Every line of the entries below from the one containing "Ground chrome wine" to the one containing "Ground yellow wine", both ends included, must be written out exactly. No other line belongs in the answer.

■ ■ ■

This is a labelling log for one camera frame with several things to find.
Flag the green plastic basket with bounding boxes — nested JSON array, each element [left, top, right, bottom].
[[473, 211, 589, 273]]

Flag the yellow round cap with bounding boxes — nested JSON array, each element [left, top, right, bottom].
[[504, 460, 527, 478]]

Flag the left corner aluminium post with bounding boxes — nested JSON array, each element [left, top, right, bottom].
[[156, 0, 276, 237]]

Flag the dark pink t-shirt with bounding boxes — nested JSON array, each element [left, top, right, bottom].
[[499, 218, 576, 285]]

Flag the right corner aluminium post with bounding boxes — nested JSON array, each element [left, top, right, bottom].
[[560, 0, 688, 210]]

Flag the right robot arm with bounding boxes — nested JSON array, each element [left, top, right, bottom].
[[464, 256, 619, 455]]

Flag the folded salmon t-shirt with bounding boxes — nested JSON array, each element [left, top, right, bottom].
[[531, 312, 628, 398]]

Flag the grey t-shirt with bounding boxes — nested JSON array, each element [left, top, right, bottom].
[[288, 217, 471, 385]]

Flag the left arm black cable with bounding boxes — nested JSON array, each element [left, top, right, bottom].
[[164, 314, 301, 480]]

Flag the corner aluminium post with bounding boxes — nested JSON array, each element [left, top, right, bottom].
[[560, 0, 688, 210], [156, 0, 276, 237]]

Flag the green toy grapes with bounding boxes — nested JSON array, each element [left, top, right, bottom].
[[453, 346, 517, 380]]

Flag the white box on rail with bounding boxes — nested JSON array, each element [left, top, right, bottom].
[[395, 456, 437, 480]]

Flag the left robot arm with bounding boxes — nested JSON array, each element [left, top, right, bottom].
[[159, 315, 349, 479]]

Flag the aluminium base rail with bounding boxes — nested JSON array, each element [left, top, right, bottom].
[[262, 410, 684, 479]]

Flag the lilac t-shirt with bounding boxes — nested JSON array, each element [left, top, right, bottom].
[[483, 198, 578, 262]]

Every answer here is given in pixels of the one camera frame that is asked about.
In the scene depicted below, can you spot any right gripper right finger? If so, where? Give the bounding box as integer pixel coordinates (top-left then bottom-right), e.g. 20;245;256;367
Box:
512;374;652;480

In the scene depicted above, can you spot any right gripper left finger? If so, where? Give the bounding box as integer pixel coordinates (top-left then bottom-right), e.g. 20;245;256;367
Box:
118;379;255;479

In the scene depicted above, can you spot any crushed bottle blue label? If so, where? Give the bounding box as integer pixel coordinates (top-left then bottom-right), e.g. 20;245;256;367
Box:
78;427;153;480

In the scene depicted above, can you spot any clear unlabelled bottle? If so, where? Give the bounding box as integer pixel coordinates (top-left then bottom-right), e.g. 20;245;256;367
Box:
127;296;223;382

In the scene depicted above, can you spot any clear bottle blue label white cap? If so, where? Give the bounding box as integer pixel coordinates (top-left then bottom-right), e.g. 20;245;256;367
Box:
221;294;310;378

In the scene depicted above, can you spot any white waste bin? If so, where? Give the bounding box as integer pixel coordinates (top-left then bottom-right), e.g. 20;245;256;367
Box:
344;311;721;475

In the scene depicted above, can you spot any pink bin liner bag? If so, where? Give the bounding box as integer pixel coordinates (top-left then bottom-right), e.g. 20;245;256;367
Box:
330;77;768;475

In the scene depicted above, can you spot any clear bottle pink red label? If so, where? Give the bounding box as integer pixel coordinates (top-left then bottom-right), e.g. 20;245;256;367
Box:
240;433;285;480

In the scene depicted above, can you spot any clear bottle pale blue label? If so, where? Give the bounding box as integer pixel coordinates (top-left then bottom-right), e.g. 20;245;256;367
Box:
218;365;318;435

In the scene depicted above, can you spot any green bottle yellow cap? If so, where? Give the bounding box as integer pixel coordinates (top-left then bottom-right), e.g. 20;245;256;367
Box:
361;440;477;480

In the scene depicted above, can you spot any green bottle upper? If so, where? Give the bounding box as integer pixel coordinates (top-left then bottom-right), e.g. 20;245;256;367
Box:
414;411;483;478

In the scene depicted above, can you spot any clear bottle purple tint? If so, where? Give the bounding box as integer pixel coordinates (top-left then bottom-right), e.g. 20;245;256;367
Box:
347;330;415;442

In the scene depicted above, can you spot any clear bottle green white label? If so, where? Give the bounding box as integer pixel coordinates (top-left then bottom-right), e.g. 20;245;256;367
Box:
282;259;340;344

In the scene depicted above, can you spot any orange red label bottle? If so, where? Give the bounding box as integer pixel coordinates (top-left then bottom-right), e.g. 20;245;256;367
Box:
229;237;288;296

■ ■ ■

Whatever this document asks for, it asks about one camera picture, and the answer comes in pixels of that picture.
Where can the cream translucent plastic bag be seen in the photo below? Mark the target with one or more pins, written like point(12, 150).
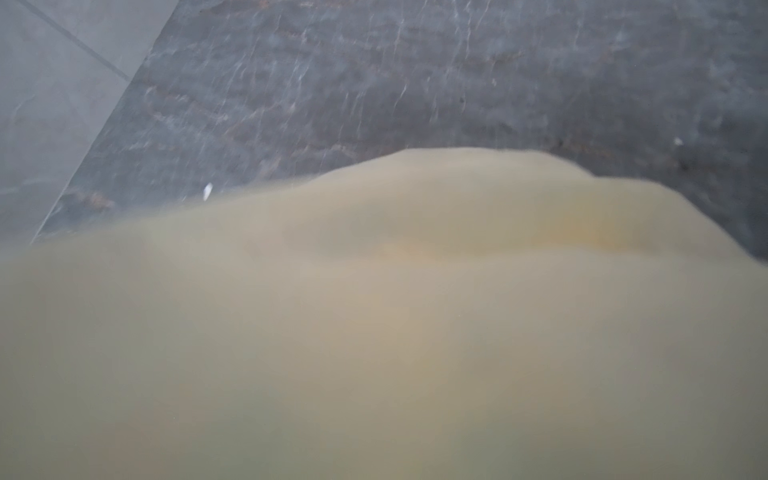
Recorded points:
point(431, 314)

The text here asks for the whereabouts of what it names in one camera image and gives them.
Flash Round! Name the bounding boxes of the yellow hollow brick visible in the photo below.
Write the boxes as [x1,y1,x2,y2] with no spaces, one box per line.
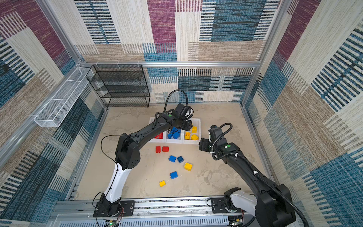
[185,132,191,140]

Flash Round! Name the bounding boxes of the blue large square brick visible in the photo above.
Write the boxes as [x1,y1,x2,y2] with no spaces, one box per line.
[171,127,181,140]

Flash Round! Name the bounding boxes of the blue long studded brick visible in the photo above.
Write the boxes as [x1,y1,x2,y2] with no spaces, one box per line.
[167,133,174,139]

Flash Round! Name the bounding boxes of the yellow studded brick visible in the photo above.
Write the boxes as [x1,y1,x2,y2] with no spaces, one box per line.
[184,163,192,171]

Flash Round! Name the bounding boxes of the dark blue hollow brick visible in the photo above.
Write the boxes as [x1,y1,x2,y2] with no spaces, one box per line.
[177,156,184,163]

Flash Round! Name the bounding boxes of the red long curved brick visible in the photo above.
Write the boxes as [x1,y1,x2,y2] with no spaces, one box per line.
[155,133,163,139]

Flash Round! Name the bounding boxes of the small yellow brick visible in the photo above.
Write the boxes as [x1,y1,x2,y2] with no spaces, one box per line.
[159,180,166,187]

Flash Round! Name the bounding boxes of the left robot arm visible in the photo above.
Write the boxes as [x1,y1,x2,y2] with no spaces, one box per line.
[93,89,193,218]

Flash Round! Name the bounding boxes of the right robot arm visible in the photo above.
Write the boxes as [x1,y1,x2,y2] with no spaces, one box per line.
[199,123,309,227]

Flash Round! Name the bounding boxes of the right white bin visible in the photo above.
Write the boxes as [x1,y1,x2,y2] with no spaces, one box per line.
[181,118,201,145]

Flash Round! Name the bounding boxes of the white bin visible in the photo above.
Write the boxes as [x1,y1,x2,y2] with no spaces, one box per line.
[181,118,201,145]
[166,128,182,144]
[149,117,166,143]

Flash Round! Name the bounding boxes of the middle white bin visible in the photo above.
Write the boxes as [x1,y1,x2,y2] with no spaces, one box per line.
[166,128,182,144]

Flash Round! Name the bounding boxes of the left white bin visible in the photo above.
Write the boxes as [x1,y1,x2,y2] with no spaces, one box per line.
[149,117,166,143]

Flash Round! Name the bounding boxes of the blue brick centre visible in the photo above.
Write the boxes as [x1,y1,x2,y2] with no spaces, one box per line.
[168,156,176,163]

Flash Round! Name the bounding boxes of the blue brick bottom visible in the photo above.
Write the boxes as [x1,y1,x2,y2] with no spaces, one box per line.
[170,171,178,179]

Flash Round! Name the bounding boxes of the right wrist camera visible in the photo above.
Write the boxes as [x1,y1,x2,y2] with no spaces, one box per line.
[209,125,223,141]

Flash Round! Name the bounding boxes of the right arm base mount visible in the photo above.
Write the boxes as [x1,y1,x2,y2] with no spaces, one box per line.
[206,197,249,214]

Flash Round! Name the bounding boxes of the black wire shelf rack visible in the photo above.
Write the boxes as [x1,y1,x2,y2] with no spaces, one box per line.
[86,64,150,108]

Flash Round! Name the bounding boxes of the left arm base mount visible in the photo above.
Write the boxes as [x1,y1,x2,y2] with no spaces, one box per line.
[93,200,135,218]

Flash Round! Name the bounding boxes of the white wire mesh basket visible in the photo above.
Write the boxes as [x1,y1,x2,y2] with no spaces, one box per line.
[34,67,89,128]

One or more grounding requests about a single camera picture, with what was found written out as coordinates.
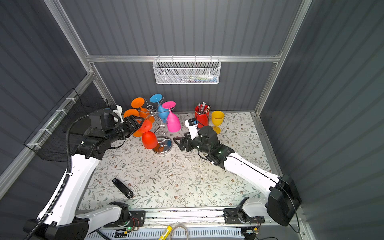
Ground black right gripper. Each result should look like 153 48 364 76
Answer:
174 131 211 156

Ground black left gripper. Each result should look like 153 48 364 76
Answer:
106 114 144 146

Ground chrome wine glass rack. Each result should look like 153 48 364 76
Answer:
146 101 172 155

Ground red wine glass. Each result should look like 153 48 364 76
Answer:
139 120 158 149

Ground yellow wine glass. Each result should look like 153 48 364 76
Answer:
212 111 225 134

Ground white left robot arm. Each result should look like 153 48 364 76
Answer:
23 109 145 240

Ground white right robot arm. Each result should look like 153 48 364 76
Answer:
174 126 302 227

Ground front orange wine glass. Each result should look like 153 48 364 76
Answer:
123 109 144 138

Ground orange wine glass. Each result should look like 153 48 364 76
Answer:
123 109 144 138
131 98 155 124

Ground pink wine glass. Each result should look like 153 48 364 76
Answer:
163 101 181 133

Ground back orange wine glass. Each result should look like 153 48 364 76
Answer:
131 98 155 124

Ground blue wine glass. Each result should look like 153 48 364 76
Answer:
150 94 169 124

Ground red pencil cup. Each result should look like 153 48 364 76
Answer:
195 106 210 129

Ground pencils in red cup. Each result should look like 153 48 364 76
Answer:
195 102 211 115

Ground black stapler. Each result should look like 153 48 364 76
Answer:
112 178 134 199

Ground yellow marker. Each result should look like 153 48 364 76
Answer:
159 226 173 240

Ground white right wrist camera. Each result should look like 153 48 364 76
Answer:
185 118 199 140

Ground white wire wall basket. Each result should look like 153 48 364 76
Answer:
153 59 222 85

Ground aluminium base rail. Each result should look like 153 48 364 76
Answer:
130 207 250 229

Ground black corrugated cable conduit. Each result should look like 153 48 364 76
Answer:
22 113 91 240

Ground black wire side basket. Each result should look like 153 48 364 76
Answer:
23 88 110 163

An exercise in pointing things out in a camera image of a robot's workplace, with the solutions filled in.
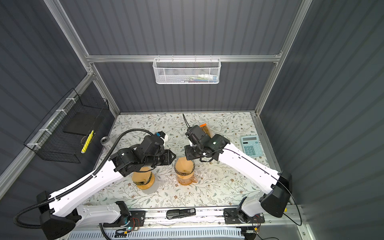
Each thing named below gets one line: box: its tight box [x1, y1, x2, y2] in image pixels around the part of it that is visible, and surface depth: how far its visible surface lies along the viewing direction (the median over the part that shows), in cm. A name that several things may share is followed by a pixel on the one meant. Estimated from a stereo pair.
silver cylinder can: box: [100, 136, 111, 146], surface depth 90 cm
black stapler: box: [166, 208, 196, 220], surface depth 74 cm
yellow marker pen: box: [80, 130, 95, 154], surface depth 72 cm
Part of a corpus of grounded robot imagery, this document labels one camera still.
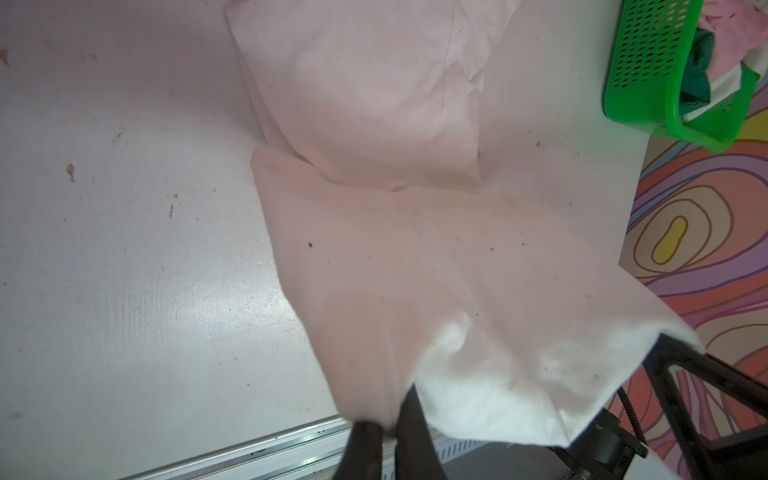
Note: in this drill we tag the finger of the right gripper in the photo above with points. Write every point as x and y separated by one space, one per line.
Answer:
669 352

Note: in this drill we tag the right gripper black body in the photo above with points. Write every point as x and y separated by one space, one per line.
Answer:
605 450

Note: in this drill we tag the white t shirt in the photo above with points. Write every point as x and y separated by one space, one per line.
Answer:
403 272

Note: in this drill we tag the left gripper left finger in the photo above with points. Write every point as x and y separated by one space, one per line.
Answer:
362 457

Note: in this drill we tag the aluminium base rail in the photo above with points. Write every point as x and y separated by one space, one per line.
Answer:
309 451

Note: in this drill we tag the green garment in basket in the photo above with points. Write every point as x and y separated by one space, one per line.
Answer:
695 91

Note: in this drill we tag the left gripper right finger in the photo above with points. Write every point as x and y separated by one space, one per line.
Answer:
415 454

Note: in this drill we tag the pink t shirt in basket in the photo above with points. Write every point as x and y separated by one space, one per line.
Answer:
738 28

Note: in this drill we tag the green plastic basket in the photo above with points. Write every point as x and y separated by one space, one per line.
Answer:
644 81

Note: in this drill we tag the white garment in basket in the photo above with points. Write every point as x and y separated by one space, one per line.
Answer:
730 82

■ ■ ■

ANSWER TO THE EXERCISE -
Ground chrome wine glass rack. Each result should look like 153 48 364 76
Answer:
146 101 172 155

Ground red wine glass. Each result should look like 153 48 364 76
Answer:
139 120 158 149

Ground yellow wine glass. Each result should look like 153 48 364 76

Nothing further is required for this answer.